14–17 May 2018
New Orleans
US/Central timezone

Multi-Step Segmentation Protocol for Digital Rock Systems

15 May 2018, 14:37
15m
New Orleans

New Orleans

Oral 20 Minutes MS 2.06: New Trends in Image Processing: From Discrete Tomography over Machine Learning to in-situ Contact Angle Measurement Parallel 5-D

Speaker

Chaitanya Pradhan

Description

A key element in digital rock physics is the segmentation of µ-CT scanned grayscale images into their constituent components, i.e. rock and pore. In this work, a multistep approach of segmentation is presented where the high degree of correlation present in neighboring voxels is utilized. The first step in the workflow is a modified fuzzy c-means algorithm which incorporates spatial information in the membership function during the clustering process [1]. This process segments the image into regions corresponding to the rock phase, the pore phase and the unsegmented phase based on the degree of membership. This information is then used as a priori knowledge to complete the segmentation using a method inspired by indicator kriging [2]. This method is advantageous as it reduces spurious blobs and is less sensitive to noise as compared to conventional segmentation algorithms such as Otsu and watershed.

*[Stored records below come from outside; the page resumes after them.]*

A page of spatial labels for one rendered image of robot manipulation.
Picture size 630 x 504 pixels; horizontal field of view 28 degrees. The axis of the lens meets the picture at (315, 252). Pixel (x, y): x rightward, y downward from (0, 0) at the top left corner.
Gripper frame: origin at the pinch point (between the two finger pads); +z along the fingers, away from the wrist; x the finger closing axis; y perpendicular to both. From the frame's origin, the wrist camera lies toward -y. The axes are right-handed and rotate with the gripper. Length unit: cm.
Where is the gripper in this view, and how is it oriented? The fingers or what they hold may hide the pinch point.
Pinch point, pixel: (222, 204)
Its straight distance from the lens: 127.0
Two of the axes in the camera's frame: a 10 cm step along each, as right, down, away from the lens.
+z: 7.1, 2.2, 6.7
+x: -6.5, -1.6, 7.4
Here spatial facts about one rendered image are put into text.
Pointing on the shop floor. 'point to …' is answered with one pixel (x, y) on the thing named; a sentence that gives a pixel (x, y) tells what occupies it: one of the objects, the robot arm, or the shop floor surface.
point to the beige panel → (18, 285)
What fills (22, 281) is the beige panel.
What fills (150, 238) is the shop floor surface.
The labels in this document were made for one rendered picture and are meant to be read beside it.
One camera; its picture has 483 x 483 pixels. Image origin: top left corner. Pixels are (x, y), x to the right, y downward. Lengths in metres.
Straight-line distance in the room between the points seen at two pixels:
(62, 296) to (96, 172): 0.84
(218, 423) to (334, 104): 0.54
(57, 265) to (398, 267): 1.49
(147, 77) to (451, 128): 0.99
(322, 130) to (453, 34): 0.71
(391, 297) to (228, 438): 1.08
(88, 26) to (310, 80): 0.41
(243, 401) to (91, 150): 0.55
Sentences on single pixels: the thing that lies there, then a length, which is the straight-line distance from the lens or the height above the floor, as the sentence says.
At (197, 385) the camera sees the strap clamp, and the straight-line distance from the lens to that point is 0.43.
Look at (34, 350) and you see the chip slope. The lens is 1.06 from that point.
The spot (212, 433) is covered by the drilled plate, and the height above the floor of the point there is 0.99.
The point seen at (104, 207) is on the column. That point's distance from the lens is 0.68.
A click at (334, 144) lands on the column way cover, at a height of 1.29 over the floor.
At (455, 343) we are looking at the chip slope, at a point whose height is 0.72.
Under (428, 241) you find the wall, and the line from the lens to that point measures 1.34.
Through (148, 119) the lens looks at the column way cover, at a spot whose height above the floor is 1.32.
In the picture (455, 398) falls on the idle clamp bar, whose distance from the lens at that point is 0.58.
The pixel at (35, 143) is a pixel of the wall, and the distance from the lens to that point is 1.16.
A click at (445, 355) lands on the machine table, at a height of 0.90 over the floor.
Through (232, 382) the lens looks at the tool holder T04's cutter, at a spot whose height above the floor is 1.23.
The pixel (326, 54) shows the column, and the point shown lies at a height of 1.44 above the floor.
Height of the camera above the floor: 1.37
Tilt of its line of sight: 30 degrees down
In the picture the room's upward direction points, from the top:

These segmented images are then used in simulators to obtain petrophysical properties such as porosity, permeability and capillary pressure curves which are validated against experimental values.

References

[1] Chuang, Keh-Shih, et al. "Fuzzy c-means clustering with spatial information for image segmentation." computerized medical imaging and graphics 30.1 (2006): 9-15.

[2] Oh, Wonho, and Brent Lindquist. "Image thresholding by indicator kriging." IEEE Transactions on Pattern Analysis and Machine Intelligence 21.7 (1999): 590-602.